Filing for bankruptcy under chapter 7 is an effective way of eliminating debt that is unsecured. It provides consumer debt relief in as little as 4 to 6 months, without having to make any further payment to your creditors.
New 2005 Bankruptcy Code
Despite the fact that the bankruptcy law was changed in 2005, this isn’t necessarily an obstacle to proceeding. With in excess of one million people filing chapter 7 each year, it’s clear that those who need to file chapter 7 still can. You need to gather some bankruptcy help.
Since the alteration to the code, it’s necessary to comply with a strict means test. The basic rule is that earnings for the last 6 months will need to be below the median for your state. There are other ways that you can qualify, but they are more involved. Most people who file chapter 7 hire the services of an attorney, and this costs about $2,000.
When you’re finding it hard to get by each months, it can be difficult to find the cash. However, you’ll benefit from professional advice from someone who has considerable experience and knows all of the ins and outs of the system. If you’re concerned or unsure whether chapter 7 is the right debt-free solution for your situation, their support can be invaluable.
Have you Filed for Bankruptcy Before?
If you’ve filed chapter 7 during the last 8 years, you cannot file more than once within this timeframe. You’ll need to look for an alternative debt relief program, such as chapter 13 bankruptcy or a debt settlement program. If you’ve got some income that you can afford to pay your creditors, this isn’t a problem. However, if you’ve been made redundant or have fallen ill, it can be hard to raise enough cash to satisfy the requirements of your creditors.
Don’t Lose Items of Value
Although you don’t need to surrender your home and life essentials, non-exempt assets must be given to a court-appointed trustee. These are not limited to a expensive car, second home or valuable collection. Your assets will be realized and the proceeds disseminated to your creditors on a pro rata basis. People file for bankruptcy under chapter 7 to protect assets that would otherwise be lost. In return for a contribution each month, most creditors will allow you to keep certain possessions. However, you’ll need to keep-up with the monthly payments for a 3 or 5 year period.

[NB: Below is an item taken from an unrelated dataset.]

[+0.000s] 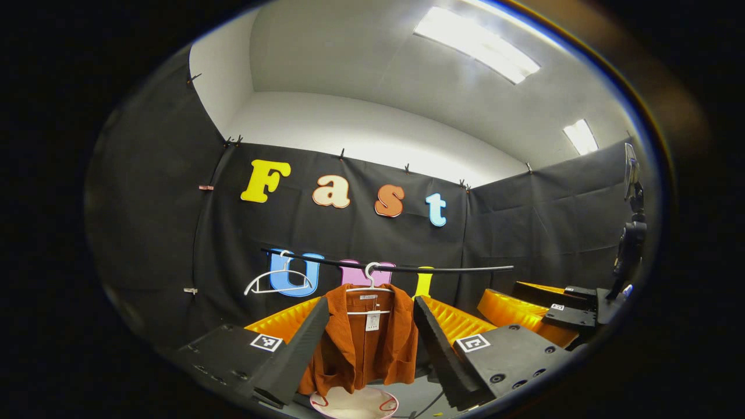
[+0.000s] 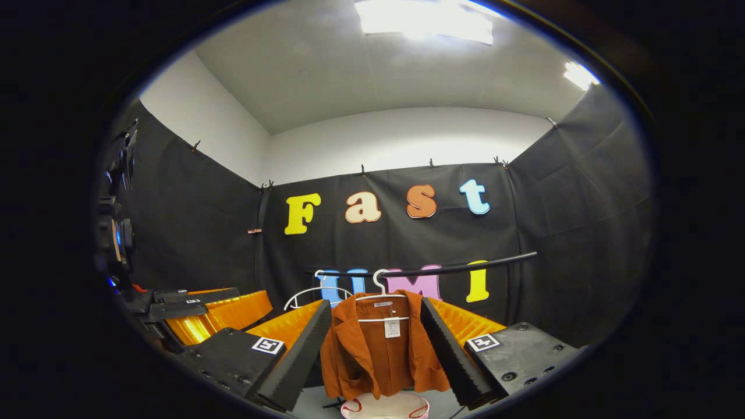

Creditors Cannot Contact you for Repayment
Despite these negatives, you will be afforded full court protection from your creditors. These mean that they aren’t permitted to contact you, unless they’re reaffirming debts, such as your mortgage or car loan. You aren’t able to eliminate secured debts, but you can normally keep them through a separate arrangement. If the collateral has already been recovered, you can eliminate any deficiency. You cannot clear debts, such as child support, alimony, student debt and money that you need to pay to the Internal Revenue Service.